We only have the truck and the race car now that are ICE. I can't see replacing the truck anytime soon with anything electric as the battery power density just isn't there yet. A 500 mile one way tow is not all that uncommon for an extended race weekend and there isn't enough time to be charging an electric truck for that travel, even if a 200kW/hr charge rate could be sustained from start to finish on the system, and that can't happen. So for the foreseeable future we'll have the truck to tow the race trailer but I have to say it gets very little use outside of that duty. Oh, and I still have two ICE motorcycles.

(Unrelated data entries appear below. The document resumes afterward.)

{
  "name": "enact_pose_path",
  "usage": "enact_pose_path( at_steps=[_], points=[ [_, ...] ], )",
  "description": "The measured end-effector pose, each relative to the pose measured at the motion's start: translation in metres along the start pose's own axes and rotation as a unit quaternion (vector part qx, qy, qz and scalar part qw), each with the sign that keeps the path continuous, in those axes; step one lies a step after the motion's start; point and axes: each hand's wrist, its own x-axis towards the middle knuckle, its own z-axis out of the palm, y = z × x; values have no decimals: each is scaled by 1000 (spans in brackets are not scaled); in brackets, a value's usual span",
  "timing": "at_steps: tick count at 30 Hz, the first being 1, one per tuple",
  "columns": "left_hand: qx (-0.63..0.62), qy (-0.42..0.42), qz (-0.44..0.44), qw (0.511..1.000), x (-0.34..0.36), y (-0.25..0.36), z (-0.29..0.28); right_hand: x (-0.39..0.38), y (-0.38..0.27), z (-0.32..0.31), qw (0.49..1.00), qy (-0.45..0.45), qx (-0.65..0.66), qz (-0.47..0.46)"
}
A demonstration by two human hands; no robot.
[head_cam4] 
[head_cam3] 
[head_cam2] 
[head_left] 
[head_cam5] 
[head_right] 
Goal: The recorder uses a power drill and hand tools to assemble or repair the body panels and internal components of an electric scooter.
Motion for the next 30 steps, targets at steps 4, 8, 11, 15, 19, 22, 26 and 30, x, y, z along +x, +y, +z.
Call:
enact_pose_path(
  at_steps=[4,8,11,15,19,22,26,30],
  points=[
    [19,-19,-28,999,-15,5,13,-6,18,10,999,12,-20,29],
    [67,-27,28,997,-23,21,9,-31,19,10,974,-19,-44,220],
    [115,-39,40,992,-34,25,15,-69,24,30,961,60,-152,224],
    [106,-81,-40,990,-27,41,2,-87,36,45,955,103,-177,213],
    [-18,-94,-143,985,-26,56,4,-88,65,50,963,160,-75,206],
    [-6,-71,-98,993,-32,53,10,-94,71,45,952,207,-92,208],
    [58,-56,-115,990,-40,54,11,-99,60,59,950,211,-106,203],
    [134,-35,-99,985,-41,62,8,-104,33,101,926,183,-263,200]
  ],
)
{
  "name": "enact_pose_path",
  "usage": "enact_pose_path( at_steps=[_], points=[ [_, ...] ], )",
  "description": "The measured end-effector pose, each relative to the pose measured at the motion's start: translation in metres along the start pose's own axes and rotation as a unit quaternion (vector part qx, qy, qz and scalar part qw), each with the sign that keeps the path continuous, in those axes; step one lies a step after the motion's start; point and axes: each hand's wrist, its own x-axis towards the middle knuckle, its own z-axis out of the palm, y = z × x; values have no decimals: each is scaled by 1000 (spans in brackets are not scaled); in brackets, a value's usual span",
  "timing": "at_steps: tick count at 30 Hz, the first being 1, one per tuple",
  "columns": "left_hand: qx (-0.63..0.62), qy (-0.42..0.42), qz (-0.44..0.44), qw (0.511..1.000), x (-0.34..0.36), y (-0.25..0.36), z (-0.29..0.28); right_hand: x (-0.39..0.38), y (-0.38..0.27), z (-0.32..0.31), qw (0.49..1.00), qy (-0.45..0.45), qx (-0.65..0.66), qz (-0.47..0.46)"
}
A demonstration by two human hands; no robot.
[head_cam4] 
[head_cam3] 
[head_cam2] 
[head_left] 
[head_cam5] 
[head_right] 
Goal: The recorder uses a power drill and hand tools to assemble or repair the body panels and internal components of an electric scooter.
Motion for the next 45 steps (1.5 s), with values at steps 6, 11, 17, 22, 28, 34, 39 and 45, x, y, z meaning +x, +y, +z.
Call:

I've ridden the new Zero and a Livewire, great machines, but for what I like to do with motorcycles electfic just isn't there for me. Yet.
I'm not a fan of the self-driving features though and as far as the Tesla goes, the most-well known "self driving car", I do not think they will achieve more than a level two self driving feature with cameras only (they just dropped radar off the M3/Y platform). To truly achieve a level four or five capability they'll need to employ radar, lidar, and probably restrict full driving to areas they have carefully mapped, such as the way GM is going about it. Anyhow, the Tesla makes far too many mistakes and questionable actions in my experience while Full Self Driving or EAP, I've experience with both, and it is nowhere near replacing a human behind the wheel despite what you might read on the Tesla fanboi sites. Besides, with EVs the focus isn't on the self driving features only a few of them offer, instead it is on the advantages of a pure electric drive train.
Anyhow, EV change is on the horizon and based on my experience I embrace it. Cool stuff and an area where American car companies are doing very well. Those of you that have not driven an electric car give one a try. Try out a Mach E, Tesla, Bolt, or some other EV. I'll be very surprised if you don't enjoy it.